As reported in the New York Times last week, a significant number of innocent Afghans continue to be killed by US and NATO forces despite new rules issued by Gen. Stanley McChrystal meant to help reduce civilian casualties. Indeed, the number of Afghans who have been killed or hurt by troop shootings at convoys and military checkpoints has basically remained the same since McChrystal announced his directives.
"We have shot an amazing number of people, but to my knowledge, none has ever proven to be a threat," said McChrystal during a recent video-conference with troops, the Times reported.
Talking Points Memo has obtained a longer transcript of McChrystal's statements, which you can read in full here.
McChrystal spokesman Tadd Sholtis tried to place the general's comments in context in an email to TPM: "The general was urging his forces to exercise courageous restraint (by suggesting that it is unlikely that erratic behavior at a checkpoint constitutes a threat) while also expressing sympathy for the confusing and threatening situations in which both soldiers and Afghans find themselves" Sholtis wrote.

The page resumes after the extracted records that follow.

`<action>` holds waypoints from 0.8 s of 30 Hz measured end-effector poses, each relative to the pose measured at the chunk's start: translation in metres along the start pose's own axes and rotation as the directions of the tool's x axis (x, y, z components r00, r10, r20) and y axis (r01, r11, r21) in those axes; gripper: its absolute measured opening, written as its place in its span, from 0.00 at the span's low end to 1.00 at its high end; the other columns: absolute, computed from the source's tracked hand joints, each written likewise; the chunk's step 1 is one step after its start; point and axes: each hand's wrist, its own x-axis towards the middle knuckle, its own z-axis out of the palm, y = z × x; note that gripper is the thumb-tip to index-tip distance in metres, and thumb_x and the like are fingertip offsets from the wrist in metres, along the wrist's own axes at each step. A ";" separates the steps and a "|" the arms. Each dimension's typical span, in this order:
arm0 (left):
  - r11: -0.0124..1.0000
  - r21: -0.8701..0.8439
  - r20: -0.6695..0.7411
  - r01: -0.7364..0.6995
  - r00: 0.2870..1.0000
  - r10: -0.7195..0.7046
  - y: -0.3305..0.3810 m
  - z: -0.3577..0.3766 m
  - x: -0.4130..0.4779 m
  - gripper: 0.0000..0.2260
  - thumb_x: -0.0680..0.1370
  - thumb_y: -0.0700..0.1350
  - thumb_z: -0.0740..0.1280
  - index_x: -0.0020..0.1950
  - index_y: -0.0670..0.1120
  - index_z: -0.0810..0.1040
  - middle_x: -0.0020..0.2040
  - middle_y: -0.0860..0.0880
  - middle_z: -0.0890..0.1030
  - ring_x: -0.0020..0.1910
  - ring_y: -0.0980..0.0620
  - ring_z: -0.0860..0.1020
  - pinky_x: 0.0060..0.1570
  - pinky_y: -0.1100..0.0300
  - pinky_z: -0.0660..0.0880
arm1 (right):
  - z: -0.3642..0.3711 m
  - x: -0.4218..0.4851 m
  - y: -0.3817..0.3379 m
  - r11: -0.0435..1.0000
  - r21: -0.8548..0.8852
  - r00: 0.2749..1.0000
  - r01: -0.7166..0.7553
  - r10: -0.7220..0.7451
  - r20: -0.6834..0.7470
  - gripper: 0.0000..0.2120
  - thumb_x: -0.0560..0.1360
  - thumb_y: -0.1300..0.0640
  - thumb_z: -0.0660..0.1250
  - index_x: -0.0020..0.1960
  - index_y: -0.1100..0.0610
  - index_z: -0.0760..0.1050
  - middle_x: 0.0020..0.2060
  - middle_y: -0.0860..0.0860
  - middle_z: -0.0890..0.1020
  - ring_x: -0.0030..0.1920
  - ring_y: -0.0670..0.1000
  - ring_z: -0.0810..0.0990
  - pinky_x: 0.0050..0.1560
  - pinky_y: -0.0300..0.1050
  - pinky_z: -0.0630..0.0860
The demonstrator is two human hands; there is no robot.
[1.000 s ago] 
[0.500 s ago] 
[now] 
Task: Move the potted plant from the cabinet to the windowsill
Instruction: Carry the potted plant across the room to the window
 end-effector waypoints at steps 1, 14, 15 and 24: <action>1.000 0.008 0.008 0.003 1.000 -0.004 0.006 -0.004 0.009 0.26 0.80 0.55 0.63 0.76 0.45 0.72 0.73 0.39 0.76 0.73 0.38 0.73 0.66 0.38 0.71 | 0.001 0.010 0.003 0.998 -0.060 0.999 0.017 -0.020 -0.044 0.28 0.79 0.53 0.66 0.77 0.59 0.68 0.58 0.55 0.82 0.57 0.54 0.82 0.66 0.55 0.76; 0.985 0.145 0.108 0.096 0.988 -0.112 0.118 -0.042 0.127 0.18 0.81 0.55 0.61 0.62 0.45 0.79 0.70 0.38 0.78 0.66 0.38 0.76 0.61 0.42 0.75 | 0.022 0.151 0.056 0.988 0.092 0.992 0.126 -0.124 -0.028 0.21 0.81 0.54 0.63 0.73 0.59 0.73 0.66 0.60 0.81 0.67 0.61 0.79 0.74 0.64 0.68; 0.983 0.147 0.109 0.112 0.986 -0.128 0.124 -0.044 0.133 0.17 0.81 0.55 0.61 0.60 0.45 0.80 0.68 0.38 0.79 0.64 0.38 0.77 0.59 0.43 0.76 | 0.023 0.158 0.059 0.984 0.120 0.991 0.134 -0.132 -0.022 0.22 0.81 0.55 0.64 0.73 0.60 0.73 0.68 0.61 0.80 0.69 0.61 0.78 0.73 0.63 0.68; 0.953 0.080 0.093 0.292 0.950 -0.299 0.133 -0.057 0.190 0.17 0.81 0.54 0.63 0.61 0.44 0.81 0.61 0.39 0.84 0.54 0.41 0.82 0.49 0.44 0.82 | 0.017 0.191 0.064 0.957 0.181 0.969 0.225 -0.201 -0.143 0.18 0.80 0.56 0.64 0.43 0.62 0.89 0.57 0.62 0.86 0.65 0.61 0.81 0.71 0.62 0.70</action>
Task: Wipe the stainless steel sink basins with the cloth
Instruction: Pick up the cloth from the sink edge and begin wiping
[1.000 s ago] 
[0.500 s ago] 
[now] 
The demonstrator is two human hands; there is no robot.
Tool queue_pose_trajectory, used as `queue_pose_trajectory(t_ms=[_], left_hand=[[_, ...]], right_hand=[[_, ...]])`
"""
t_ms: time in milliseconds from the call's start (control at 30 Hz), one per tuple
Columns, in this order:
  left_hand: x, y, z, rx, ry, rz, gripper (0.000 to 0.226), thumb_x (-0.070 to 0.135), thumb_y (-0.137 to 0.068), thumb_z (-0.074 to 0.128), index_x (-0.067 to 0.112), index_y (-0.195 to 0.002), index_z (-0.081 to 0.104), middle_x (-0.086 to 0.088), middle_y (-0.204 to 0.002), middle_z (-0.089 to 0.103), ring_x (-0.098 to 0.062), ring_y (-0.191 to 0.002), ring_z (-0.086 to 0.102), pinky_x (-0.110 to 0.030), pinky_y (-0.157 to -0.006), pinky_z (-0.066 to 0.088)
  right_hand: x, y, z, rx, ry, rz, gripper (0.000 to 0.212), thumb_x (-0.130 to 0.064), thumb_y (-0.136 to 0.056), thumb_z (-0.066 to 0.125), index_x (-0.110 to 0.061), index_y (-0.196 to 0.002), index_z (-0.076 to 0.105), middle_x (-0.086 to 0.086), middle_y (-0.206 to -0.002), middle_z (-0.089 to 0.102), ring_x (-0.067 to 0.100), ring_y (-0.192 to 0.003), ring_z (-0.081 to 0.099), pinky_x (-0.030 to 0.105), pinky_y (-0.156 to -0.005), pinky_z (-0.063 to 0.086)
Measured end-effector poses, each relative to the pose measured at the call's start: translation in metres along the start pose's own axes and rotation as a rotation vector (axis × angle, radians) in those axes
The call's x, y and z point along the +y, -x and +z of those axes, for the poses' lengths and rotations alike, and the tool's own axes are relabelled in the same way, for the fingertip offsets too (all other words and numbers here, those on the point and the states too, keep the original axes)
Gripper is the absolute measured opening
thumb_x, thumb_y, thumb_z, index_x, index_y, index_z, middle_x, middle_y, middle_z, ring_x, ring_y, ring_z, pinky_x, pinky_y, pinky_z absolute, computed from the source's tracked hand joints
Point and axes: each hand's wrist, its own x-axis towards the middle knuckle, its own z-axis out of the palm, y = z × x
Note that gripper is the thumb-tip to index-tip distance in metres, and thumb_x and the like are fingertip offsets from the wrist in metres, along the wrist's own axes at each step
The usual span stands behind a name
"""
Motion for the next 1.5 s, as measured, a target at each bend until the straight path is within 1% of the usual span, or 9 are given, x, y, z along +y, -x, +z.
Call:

From McChrystal's remarks:
We really ask a lot of our young service people out on the checkpoints because there's danger, they're asked to make very rapid decisions in often very unclear situations. However, to my knowledge, in the nine-plus months I've been here, not a single case where we have engaged in an escalation of force incident and hurt someone has it turned out that the vehicle had a suicide bomb or weapons in it and, in many cases, had families in it. That doesn't mean I'm criticizing the people who are executing. I'm just giving you perspective. We've shot an amazing number of people and killed a number and, to my knowledge, none has proven to have been a real threat to the force.
Since taking command last summer, McChrystal has worked to limit the killing of innocent civilians, which fuels resentment among Afghans and threaten to undermine local support for NATO's mission in the country.
And yet the numbers remain essentially the same year over year:
From the Times:
Shootings from convoys and checkpoints involving American, NATO and Afghan forces accounted for 36 civilian deaths last year, down from 41 in 2008, according to the United Nations. With at least 30 Afghans killed since last June in 95 such shootings, according to military statistics, the rate shows no signs of abating.
Despite McChrystal's efforts, Michael Cohen of Democracyarsenal.org argued earlier this week that the news that civilian deaths remained high shouldn't come as a surprise, given that a directive from even a top commander or a more people-focused counter-insurgency strategy is unlikely to be able to fundamentally alter the reality on the ground.
The incessant mantra we've heard about population centric counter-insurgency and making "protecting civilians" the top priority of US efforts in Afghanistan is just incredibly deceptive.
It's not that we shouldn't try to protect civilians - or even that the American military shouldn't take the issue incredibly seriously. We should and we do. But by placing 100,000 troops in Afghanistan we are actually increasing the likelihood that ordinary Afghans will be killed - no matter how much effort is expended to spare their lives. Our soldiers are trained to protect themselves and use overwhelming force when they are threatened.